> [What you have to do] Among the records that follow, find the line with "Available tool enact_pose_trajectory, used" and the line with "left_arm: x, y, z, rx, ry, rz". Set down those lines and all lines between them exactly, without adding anything.

> [Provided data]

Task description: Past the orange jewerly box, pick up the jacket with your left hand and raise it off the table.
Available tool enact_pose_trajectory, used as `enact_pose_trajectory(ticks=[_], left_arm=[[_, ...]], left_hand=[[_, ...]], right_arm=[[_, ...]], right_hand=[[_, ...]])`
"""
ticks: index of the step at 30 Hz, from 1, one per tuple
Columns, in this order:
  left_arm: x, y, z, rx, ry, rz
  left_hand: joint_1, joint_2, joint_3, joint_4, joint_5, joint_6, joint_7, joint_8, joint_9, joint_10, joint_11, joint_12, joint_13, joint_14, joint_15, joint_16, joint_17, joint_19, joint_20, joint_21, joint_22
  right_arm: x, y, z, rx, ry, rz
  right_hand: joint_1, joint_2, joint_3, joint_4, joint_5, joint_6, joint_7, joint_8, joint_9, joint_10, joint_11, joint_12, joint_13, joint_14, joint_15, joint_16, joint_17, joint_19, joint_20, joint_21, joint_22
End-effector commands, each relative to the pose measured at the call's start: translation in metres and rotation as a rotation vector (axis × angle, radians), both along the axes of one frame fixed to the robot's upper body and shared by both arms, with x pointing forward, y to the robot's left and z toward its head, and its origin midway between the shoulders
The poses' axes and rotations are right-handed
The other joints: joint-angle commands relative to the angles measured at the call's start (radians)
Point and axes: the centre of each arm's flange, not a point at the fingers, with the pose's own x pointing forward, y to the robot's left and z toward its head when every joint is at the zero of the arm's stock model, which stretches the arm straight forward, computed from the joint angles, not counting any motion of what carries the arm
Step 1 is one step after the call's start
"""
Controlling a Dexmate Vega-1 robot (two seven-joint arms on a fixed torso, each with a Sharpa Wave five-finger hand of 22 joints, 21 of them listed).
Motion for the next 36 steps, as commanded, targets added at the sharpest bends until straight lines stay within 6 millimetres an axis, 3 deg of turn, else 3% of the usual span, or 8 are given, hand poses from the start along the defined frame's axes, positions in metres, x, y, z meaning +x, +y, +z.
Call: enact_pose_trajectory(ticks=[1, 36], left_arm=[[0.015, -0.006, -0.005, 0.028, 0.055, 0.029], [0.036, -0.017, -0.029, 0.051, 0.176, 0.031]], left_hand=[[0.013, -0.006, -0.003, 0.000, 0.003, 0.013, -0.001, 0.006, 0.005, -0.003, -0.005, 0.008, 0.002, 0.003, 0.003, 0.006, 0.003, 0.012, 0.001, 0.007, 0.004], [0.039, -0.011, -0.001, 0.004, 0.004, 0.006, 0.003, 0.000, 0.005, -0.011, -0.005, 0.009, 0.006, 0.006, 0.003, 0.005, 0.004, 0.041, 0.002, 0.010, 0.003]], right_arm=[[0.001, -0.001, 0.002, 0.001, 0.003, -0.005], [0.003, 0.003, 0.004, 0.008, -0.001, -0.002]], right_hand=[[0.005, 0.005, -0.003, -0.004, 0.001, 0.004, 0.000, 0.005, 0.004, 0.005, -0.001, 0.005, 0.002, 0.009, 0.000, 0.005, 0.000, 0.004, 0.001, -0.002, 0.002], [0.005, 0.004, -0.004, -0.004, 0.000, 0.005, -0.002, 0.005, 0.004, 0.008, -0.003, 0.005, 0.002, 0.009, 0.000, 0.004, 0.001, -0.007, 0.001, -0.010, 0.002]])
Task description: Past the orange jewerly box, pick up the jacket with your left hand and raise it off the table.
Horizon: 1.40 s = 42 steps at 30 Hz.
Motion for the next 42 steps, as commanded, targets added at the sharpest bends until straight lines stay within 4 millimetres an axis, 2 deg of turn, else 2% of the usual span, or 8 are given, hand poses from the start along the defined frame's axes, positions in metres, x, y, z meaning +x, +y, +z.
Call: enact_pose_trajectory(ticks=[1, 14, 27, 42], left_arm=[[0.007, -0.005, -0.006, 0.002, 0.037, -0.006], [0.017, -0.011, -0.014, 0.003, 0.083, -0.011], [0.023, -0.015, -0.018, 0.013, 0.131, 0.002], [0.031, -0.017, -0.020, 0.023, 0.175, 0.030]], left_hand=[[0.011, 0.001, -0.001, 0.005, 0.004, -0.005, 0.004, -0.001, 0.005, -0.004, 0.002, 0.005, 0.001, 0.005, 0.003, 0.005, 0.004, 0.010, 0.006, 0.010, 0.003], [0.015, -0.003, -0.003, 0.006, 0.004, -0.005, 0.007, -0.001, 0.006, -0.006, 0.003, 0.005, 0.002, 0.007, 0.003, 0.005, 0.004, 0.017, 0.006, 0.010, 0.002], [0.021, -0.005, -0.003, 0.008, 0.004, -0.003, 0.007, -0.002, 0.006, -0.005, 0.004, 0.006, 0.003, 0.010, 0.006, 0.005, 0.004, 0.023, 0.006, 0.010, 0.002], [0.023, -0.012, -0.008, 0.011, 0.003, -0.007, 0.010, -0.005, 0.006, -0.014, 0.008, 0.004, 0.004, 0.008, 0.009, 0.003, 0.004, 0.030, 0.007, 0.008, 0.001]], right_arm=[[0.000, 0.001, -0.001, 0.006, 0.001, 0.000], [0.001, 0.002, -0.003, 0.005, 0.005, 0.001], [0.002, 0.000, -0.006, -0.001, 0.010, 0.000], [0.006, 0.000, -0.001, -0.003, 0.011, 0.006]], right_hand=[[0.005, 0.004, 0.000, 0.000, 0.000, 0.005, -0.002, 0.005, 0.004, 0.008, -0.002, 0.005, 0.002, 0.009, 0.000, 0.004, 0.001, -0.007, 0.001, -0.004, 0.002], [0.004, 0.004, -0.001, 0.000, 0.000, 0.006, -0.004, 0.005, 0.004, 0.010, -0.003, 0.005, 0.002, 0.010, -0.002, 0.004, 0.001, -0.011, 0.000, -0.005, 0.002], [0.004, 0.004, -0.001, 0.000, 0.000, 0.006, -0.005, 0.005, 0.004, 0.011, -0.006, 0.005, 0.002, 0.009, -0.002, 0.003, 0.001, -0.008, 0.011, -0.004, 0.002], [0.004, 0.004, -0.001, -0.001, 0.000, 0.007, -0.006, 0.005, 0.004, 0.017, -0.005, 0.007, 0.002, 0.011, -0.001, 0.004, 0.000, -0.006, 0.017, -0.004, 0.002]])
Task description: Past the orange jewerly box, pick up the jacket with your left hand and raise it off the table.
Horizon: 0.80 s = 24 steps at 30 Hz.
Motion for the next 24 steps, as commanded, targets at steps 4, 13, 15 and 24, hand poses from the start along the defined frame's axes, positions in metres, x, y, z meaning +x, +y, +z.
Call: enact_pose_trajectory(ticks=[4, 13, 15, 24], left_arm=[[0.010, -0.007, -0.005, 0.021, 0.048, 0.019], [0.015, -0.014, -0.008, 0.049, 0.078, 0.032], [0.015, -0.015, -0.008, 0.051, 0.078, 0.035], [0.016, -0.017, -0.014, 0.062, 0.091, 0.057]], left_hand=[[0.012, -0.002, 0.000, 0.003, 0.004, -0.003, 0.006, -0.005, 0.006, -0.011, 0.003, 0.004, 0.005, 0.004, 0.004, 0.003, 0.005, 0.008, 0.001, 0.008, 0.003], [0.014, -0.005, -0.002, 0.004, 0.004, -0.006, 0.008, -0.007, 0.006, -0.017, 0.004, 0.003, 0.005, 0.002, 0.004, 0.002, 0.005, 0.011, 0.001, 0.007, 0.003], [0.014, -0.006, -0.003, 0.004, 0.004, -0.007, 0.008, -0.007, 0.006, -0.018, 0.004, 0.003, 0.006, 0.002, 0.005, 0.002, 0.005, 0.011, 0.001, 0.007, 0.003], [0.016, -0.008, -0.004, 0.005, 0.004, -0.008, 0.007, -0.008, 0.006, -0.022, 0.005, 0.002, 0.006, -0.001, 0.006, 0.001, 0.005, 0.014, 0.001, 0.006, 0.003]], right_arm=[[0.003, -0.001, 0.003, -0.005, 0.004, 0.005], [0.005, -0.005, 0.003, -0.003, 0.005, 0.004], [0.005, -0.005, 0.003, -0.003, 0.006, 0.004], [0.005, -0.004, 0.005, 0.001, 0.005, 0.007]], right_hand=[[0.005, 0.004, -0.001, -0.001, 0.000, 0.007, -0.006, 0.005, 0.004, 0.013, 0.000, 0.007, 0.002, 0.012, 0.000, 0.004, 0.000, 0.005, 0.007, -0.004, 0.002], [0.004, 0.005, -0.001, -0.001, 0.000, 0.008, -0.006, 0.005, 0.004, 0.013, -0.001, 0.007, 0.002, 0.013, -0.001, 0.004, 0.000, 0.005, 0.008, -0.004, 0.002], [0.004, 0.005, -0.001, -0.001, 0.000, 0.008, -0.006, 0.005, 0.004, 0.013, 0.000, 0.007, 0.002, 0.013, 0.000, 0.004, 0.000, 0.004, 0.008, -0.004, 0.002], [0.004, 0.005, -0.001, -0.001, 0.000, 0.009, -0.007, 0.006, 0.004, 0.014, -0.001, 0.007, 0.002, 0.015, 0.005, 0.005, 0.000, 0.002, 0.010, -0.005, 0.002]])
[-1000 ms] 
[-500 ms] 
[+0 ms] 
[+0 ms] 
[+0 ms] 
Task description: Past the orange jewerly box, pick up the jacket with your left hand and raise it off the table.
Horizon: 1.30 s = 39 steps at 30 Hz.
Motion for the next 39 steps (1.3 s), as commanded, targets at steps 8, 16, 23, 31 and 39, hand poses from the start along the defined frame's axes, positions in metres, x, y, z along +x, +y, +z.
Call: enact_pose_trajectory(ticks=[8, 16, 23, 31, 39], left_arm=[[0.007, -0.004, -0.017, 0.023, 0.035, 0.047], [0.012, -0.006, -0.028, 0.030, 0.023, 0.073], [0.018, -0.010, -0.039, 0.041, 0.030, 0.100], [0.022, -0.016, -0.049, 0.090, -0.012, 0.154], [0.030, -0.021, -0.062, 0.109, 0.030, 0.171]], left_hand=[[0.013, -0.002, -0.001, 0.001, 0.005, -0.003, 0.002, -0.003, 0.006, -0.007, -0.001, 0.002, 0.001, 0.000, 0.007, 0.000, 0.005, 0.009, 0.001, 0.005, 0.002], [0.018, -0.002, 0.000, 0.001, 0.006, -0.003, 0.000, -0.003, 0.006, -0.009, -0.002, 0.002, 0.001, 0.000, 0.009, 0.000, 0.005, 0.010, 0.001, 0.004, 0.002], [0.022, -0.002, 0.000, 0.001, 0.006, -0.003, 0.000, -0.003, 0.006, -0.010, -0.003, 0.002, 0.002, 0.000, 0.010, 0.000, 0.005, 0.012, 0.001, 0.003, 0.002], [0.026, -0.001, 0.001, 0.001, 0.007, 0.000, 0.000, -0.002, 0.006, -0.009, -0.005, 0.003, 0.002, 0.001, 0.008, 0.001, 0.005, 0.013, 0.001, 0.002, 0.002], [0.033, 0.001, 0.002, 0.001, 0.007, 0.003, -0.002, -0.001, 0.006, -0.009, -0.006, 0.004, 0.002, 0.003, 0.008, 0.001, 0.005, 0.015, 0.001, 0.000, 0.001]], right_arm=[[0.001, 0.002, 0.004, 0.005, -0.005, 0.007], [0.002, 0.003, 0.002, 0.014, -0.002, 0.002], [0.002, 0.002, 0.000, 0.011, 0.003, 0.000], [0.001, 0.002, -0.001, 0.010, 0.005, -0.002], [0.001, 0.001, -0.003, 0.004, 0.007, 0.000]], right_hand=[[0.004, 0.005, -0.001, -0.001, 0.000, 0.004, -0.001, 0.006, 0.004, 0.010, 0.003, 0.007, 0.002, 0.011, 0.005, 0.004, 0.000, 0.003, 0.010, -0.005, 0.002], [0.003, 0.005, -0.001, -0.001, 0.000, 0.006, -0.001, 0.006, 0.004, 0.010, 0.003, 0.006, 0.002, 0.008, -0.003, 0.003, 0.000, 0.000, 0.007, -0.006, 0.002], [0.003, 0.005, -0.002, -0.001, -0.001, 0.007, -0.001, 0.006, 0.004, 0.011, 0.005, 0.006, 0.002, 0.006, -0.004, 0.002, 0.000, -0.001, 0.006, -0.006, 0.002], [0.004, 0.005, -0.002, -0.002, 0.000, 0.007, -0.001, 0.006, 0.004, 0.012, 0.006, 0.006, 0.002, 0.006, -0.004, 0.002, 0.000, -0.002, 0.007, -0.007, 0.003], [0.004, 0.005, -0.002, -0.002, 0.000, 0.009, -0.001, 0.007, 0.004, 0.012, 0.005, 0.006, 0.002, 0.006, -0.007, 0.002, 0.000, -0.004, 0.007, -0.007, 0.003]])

> [Finished exercise]
Available tool enact_pose_trajectory, used as `enact_pose_trajectory(ticks=[_], left_arm=[[_, ...]], left_hand=[[_, ...]], right_arm=[[_, ...]], right_hand=[[_, ...]])`
"""
ticks: index of the step at 30 Hz, from 1, one per tuple
Columns, in this order:
  left_arm: x, y, z, rx, ry, rz

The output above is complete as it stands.